Lisa Hayes había terminado de coordinar muchos temas que tenía atrasados cuando tuvo que dejar de lado todo los pendientes durante los días que acompañó a su hija en el postoperatorio de la operación que combatió la infección que casi la lleva de este mundo. La Almirante quería cumplir con las demandas de su tripulación resolviendo los problemas que surgían, pero en parte también porque estaba harta de recibir innumerables e-mails por parte del General Edwards, reprochándole en este último tiempo todo el retraso en temas administrativos tanto de ella como de Archer, como si ambos hubieran deliberadamente decidido no hacer nada. En lugar de empatizar con su problema personal y ayudarlos a resolver lo mínimo aportando su grano de arena trabajando en equipo como correspondería a un miembro del Alto Mando de tan importante nave como lo era el SDF-2, se la pasaba quejándose en cuestiones totalmente secundarias.
Para taparle la boca al insufrible de Thomas Reily Edwards, Hayes estuvo tres días encerrada definiendo la mayor cantidad de temas urgentes e importantes que estaban sin resolver. Incluso el molesto General, se atrevió a cuestionar los atrasos de la tripulación en trabajos de rutina, por participar de los intercambios entre el SDF-2 y el SDF-3 de oficiales con puestos similares en ambas naves, que había propuestos la Almirante Hayes. Por suerte Edwards no tenía jurisdicción en esa medida, y el Vicealmirante Hunter la apoyaba incondicionalmente fomentando la implementación de la misma entre los miembros de su tripulación.
Lisa sabía que debían utilizar este tiempo de aparente calma que ofrecía la navegación por este sector de la galaxia para lograr un objetivo que ella consideraba crucial: que ambas naves funcionen como una unidad sólida y compacta al momento de enfrentar alguna posible amenaza o ataque. Lo que más la irritaba a la Almirante Hayes era que Edwards en lugar de ocuparse de transmitir a su oficial superior lo que acontecía en el planeta Ares donde había ido a inspeccionar el correcto funcionamiento del asentamiento humano, estaba más pendiente de las quejas que ocurrían en el SDF-2.
Cuando por fin Lisa Hayes terminó su turno, se quitó su uniforme, se vistió con ropa de civil, y decidió aprovechar un poco del tiempo libre que tenía el día de hoy para pasar por la peluquería y retocarse las canas rebeldes que comenzaban a invadir su bella y larga cabellera color miel. Siempre iba al mismo lugar ya que ella era muy exigente con el colorista para que replicara con exactitud el tono original de su cabello.

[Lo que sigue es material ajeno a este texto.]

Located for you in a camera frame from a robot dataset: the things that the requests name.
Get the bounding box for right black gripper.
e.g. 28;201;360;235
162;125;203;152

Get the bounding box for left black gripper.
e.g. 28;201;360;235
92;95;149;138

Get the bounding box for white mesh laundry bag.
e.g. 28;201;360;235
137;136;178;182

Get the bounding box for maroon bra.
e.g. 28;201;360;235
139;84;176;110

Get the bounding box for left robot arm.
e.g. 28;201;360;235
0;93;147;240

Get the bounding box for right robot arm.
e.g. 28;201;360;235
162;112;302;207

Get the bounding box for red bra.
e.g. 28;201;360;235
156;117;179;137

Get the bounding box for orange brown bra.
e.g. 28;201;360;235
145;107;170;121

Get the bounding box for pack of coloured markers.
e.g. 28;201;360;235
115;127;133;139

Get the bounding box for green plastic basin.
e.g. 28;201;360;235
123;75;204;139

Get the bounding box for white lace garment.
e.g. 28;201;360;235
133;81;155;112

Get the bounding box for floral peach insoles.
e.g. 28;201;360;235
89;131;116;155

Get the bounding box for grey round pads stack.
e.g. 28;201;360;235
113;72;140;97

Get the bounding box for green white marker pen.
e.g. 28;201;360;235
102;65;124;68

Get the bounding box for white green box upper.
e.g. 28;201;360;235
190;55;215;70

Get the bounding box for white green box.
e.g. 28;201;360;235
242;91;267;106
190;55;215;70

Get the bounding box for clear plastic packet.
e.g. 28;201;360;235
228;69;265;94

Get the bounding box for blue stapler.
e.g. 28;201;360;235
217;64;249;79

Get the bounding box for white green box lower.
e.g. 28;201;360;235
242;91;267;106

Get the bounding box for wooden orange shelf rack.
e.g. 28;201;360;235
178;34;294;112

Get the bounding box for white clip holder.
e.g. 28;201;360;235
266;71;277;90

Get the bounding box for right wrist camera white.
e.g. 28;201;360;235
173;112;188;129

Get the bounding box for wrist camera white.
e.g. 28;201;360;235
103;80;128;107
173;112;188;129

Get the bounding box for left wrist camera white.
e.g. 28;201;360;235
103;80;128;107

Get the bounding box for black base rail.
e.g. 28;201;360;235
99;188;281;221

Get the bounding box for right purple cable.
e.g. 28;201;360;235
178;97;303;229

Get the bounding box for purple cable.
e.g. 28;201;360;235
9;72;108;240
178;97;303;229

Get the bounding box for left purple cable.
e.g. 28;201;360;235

A pesar de ser una mujer completamente sencilla en apariencia, sin necesidad de esforzarse demasiado en producirse para llamar la atención al poseer una envidiable belleza natural, Lisa era una mujer coqueta que le gustaba tener sus manos impecables y su cabello perfecto. Cuando llegó a su peluquería de confianza vio un cartel en la puerta informando que estaban cerrados a causa de un evento. Ya había postergado varios días la decisión de teñirse el pelo, por lo tanto no esperó más y se arriesgó a probar en otro lugar.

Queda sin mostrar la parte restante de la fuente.